IslandofDreams's picture

Happy birthday to me!! NOT
Well, as usual, my December birthday gets overlooked by everyone Sad
Why is it that people seem to think its OK to give joint Bday and Christmas gifts?
I can understand young kids doing that. But kids can at least say Happy birthday. Adults should know better. I don’t give joint Christmas and birthday gifts for anyone born in December!

My SD12 couldn’t even be bothered with saying Happy birthday to me this year. This is the same girl who recently recited everyone birthday at the dinner table. And did I mention that she has a phone with my phone number in it and could have easily texted me happy birthday. I am so glad we took her off our phone plan cause I would be even more angry since she couldn’t text me happy birthday on a phone we pay for.

Now my birthday fell on a Monday this year and we don’t see the SDs until Wednesday. That day I see DH and SD11 before boys and I go out the door. I had things to do and decided to take my boys to fast food on our way there in my car.

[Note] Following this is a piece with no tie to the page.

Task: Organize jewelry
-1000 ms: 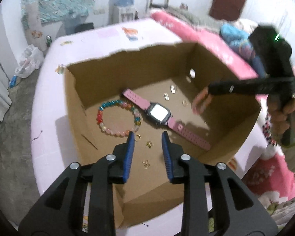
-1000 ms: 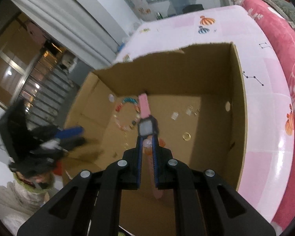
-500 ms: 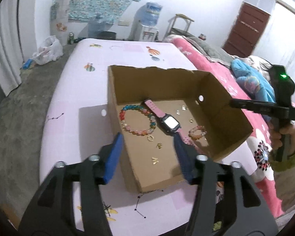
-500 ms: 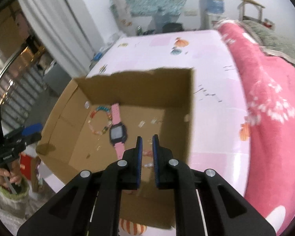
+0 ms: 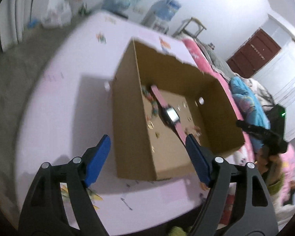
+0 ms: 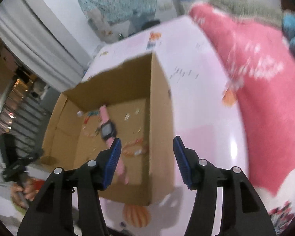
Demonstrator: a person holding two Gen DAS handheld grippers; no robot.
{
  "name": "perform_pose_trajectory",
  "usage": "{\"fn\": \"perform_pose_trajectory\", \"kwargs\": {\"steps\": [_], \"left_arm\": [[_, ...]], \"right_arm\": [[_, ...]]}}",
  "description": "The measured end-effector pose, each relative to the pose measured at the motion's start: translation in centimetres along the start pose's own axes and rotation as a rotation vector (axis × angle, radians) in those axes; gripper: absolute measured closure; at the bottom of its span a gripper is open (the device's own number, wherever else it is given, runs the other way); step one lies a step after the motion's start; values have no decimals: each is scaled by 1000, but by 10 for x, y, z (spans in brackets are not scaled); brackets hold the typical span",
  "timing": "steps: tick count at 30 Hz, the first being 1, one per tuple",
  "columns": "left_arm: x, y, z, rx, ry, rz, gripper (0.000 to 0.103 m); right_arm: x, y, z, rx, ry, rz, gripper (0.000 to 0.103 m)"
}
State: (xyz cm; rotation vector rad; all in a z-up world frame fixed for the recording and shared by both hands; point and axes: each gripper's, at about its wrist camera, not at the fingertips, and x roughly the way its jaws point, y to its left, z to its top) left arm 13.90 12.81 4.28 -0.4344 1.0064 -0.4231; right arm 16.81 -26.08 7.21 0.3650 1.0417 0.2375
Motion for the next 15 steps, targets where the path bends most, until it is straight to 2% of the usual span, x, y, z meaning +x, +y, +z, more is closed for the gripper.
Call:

SD11 takes gift from under the tree and writes, Merry xmas and Happy birthday SM and gives it to me. I tell her to put it back under the tree. I appreciate the fact she did it, but I am positive that my DH said something to her about it. Hubby decides to join us with SD11 in his car. While we are eating SD12 calls to get picked up from her school activity, Hubby runs to get here and bring her back to fast food place. She tells DH that she NEEDS muffins for school tomorrow. She FORGOT to mention anything about it.

DH: SD Needs to bring in muffins for school tomorrow
ME: Why doesn’t her stay-at-home mom make for her?
DH: Yeah. Well, she just wont. You know how she is. ~thinking no DH I don’t know. She portrays herself as the BEST MOM EVER with her BFF SD12.

When boys and I leave, DH proceeds to super market to get SD12’s muffins. Wwhen we are all home, nothing from SD12. I wait until the next morning, still nothing. After DH drops off the girls, I text him this;

ME: I did not get even a Happy belated birthday from SD12. And she knows everyone’s Bday and has a phone. But lets reward that behavior by buying muffins for her for school.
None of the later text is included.